Everyone at Spikefish Solutions is very excited to announce we are releasing our first Open Source project! We teased the project in a blog post back in February but after a long hiatus and several rewrites, Pointix will finally be available to the public. The purpose of Pointix is to automatically populate Zabbix with your Check Point infrastructure. With this tool you can take an environment of thousands of devices and have them imported into Zabbix in a fraction of the time it would take to complete that process manually. This saves your engineers time, and the company money.

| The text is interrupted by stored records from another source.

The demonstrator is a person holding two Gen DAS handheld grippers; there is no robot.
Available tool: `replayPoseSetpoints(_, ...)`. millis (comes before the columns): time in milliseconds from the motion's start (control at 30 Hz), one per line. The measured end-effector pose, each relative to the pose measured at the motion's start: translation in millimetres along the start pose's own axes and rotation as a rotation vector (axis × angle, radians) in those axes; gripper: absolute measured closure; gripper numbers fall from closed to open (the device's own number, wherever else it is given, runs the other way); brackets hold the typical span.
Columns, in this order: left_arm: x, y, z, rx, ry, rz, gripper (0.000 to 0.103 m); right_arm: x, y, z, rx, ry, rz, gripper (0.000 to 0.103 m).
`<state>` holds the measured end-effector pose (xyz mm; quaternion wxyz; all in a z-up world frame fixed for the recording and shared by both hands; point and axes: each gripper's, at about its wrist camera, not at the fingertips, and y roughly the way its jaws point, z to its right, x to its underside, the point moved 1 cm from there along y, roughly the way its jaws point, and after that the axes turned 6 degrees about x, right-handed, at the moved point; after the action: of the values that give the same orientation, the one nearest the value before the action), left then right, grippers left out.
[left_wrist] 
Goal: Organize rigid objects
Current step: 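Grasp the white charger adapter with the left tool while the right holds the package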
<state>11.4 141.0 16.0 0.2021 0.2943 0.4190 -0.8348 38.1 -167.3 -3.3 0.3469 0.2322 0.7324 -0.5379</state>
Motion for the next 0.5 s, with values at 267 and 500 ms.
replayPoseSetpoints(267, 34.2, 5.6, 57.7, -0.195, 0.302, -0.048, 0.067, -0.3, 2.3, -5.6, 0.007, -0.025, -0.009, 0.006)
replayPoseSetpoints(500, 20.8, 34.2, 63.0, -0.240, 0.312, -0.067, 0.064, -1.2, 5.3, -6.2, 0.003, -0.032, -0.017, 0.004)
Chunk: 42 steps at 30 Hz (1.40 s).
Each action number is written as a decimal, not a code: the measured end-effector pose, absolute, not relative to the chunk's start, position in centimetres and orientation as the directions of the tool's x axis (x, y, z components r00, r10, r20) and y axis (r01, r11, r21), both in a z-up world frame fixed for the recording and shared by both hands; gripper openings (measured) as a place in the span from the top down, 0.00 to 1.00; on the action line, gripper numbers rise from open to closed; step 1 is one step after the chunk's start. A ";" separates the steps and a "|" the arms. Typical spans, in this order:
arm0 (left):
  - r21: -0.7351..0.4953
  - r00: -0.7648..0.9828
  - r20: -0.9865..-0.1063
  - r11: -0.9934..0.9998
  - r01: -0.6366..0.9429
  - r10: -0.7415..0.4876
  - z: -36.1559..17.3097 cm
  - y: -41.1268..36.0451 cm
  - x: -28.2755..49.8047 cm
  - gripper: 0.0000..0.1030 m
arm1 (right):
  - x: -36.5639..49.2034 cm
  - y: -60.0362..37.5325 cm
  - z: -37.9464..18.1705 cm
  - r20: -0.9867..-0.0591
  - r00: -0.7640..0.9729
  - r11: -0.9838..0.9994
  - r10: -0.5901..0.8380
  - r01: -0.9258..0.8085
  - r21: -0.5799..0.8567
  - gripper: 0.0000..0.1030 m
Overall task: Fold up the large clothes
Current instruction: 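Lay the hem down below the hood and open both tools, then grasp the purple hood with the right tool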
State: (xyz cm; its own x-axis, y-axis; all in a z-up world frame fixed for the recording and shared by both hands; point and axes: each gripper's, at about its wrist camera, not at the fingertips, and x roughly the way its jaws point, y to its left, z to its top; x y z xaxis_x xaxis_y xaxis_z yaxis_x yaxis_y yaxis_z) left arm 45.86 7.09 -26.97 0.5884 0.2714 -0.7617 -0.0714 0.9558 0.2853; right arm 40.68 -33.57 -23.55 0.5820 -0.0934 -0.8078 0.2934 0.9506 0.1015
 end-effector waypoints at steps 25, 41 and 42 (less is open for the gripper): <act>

Pointix works by retrieving a list of the Domain Management Servers, Log Management Servers, gateways, and clusters in a Check Point MDS or SMS and adding them to Zabbix. This requires the management API to be enabled on the Management Server and in Zabbix. Pointix is designed to query a single given domain on the MDS at a time to allow you to better manage what you want in Zabbix and how quickly. When this tool adds the Check Point hosts to Zabbix, it will automatically apply the given groups and templates to the host. More information on the functionality of Pointix can be found in the readme of the GitHub project or the Youtube video:



There have been quite a few changes and enhancements since we teased this in our original blog post. We realized that the single picture we showed didn't really make it clear that this was a working project, so the developer Devin Marks has gone ahead and made a video demonstrating Pointix. The GitHub project can be found here: https://github.com/SpikefishSolutions/Pointix/. If you need professional services for Zabbix, Check Point, Pointix, or a major feature improvement for your specific environment, contact us at contact@spikefishsolutions.com.


How Pointix Works


I gave a little overview previously of how Pointix works, but here we’re going to really dive into the process. Pointix relies on both the Check Point Management API and the Zabbix API. Pointix will query the management API on an MDS or SMS for a list of gateways and clusters. It will then query the management API for more detailed information about each gateway and cluster. This detailed information is what we use to make decisions on host attributes when being added to Zabbix. Pointix will also query the global domain for the management servers and log servers that exist within the given domain as well. You cannot monitor these servers with SNMP but they are added to Zabbix for inventory purposes and simple checks like ping.


Once Pointix obtains all of the information it needs from the Management API, it will then go through each of the devices and add them as hosts in Zabbix. Pointix will automatically create several tags: the first is the tag ‘vendor’ where the value will be ‘Check Point’, the second is ‘domain’ that the hosts are from, and last is name of the cluster for cluster hosts. Two inventory fields will also be filled: Vendor will be Check Point, and Location will be populated with the domain. We have done this as it fits our use case for Zabbix, but you can change what's populated in Zabbix with just a little bit of Python experience. The code responsible for this is part of the Zabbix API call that adds the hosts to Zabbix; you should be able to find these lines in the 'module.py' file.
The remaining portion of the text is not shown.